EXERCISE GOAL: What is needed is a faithful copy of all the records.

DATASET ENTRIES:
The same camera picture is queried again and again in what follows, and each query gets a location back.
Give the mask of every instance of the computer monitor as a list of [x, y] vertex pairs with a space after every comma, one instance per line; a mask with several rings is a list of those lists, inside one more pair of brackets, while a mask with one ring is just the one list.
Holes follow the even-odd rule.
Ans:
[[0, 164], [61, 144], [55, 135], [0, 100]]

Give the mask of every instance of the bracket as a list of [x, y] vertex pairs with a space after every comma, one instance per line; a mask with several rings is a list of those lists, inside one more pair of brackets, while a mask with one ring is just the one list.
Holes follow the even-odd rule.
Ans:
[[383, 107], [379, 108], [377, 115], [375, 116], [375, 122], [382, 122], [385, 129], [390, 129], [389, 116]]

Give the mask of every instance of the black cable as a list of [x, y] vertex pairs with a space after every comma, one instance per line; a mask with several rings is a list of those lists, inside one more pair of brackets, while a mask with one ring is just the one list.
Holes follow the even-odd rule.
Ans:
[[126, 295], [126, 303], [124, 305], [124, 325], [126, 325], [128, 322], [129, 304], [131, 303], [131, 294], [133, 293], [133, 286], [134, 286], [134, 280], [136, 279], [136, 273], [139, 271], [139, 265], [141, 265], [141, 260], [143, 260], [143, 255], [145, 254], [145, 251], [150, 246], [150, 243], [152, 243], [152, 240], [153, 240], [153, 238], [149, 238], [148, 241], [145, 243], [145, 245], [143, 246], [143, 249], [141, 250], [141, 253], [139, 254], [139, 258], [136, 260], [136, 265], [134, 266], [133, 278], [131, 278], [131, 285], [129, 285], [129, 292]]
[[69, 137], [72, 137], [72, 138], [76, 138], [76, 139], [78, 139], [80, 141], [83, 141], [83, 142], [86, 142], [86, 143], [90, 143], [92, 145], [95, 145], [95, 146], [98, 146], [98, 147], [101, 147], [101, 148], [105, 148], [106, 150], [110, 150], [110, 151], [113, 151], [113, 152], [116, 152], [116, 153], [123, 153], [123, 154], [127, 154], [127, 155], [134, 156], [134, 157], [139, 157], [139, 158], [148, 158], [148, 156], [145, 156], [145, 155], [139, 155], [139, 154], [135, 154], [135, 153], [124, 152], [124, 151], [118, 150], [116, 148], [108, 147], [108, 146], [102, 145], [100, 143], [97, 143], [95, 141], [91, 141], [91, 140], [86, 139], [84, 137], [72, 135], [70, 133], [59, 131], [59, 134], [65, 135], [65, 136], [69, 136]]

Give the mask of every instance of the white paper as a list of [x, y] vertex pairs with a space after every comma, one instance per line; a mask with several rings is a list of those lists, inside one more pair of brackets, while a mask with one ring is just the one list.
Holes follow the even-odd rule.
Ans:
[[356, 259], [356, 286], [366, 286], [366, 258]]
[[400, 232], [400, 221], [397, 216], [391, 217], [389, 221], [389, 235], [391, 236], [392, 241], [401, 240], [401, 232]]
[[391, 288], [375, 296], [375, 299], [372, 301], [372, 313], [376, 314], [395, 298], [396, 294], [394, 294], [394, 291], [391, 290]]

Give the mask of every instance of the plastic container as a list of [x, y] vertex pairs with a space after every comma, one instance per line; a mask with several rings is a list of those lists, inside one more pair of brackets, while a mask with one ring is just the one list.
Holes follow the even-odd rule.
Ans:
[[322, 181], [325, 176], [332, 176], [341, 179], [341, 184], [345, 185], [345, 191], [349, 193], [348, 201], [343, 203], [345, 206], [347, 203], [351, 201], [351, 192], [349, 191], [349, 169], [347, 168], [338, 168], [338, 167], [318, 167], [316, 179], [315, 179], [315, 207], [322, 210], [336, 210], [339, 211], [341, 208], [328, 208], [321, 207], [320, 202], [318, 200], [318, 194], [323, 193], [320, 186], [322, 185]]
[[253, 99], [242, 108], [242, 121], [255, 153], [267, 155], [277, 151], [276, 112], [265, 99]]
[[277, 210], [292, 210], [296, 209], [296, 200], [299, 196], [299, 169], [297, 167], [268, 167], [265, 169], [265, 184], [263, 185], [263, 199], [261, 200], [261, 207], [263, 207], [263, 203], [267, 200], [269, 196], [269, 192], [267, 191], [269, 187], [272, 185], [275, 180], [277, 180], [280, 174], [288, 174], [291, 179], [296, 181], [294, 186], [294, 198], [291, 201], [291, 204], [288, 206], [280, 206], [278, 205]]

RESULT OF THE TASK:
The same camera picture is queried again and again in what follows, and each query gets a location back.
Give the mask of every instance of the computer monitor as a list of [x, y] vertex pairs with a space after every comma, one instance per line; a mask with several rings is a list of those lists, inside one more pair of brackets, while a mask with one ring is just the one list.
Holes follow the even-odd rule.
Ans:
[[0, 164], [61, 144], [55, 135], [0, 100]]

Give the mask of every instance of the bracket as a list of [x, y] vertex pairs with a space after every comma, one instance per line; a mask with several rings is a list of those lists, inside one more pair of brackets, while a mask with one ring is just the one list.
Holes follow the even-odd rule.
Ans:
[[383, 107], [379, 108], [377, 115], [375, 116], [375, 122], [382, 122], [385, 129], [390, 129], [389, 116]]

Give the mask of every instance of the black cable as a list of [x, y] vertex pairs with a space after every comma, one instance per line; a mask with several rings is a list of those lists, inside one more pair of brackets, while a mask with one ring is just the one list.
Holes follow the even-odd rule.
Ans:
[[126, 295], [126, 303], [124, 305], [124, 325], [126, 325], [128, 322], [129, 304], [131, 303], [131, 294], [133, 293], [133, 286], [134, 286], [134, 280], [136, 279], [136, 273], [139, 271], [139, 265], [141, 265], [141, 260], [143, 260], [143, 255], [145, 254], [145, 251], [150, 246], [150, 243], [152, 243], [152, 240], [153, 240], [153, 238], [149, 238], [148, 241], [145, 243], [145, 245], [143, 246], [143, 249], [141, 250], [141, 253], [139, 254], [139, 258], [136, 260], [136, 265], [134, 266], [133, 278], [131, 278], [131, 285], [129, 285], [129, 292]]
[[69, 137], [72, 137], [72, 138], [76, 138], [76, 139], [78, 139], [80, 141], [83, 141], [83, 142], [86, 142], [86, 143], [90, 143], [92, 145], [95, 145], [95, 146], [98, 146], [98, 147], [101, 147], [101, 148], [105, 148], [106, 150], [110, 150], [110, 151], [113, 151], [113, 152], [116, 152], [116, 153], [123, 153], [123, 154], [127, 154], [127, 155], [134, 156], [134, 157], [139, 157], [139, 158], [148, 158], [148, 156], [145, 156], [145, 155], [139, 155], [139, 154], [135, 154], [135, 153], [124, 152], [124, 151], [118, 150], [116, 148], [108, 147], [108, 146], [102, 145], [100, 143], [97, 143], [95, 141], [91, 141], [91, 140], [86, 139], [84, 137], [72, 135], [70, 133], [59, 131], [59, 134], [65, 135], [65, 136], [69, 136]]

Give the mask of every instance of the white paper as a list of [x, y] vertex pairs with a space after every comma, one instance per line; a mask with several rings is a list of those lists, inside one more pair of brackets, while a mask with one ring is just the one list.
Holes follow the even-odd rule.
Ans:
[[356, 259], [356, 286], [366, 286], [366, 258]]
[[400, 232], [400, 221], [397, 216], [391, 217], [389, 221], [389, 235], [391, 236], [392, 241], [401, 240], [401, 232]]
[[391, 288], [375, 296], [375, 299], [372, 301], [372, 313], [376, 314], [395, 298], [396, 294], [394, 294], [394, 291], [391, 290]]

Give the mask of every instance of the plastic container as a list of [x, y] vertex pairs with a space after every comma, one instance per line; a mask with several rings is a list of those lists, inside one more pair of brackets, while a mask with one ring is just the one list.
Holes follow the even-odd rule.
Ans:
[[322, 181], [325, 176], [332, 176], [341, 179], [341, 184], [345, 185], [345, 191], [349, 193], [348, 201], [343, 203], [345, 206], [347, 203], [351, 201], [351, 192], [349, 191], [349, 169], [347, 168], [338, 168], [338, 167], [318, 167], [316, 179], [315, 179], [315, 207], [322, 210], [336, 210], [339, 211], [341, 208], [328, 208], [321, 207], [320, 202], [318, 200], [318, 194], [323, 193], [320, 186], [322, 185]]
[[253, 99], [242, 108], [242, 121], [255, 153], [267, 155], [277, 151], [276, 112], [265, 99]]
[[277, 210], [292, 210], [296, 209], [296, 200], [299, 196], [299, 169], [297, 167], [268, 167], [265, 169], [265, 184], [263, 185], [263, 199], [261, 200], [261, 207], [263, 207], [263, 203], [267, 200], [269, 196], [269, 192], [267, 191], [269, 187], [272, 185], [275, 180], [277, 180], [280, 174], [288, 174], [291, 179], [296, 181], [294, 186], [294, 198], [291, 201], [291, 204], [288, 206], [280, 206], [278, 205]]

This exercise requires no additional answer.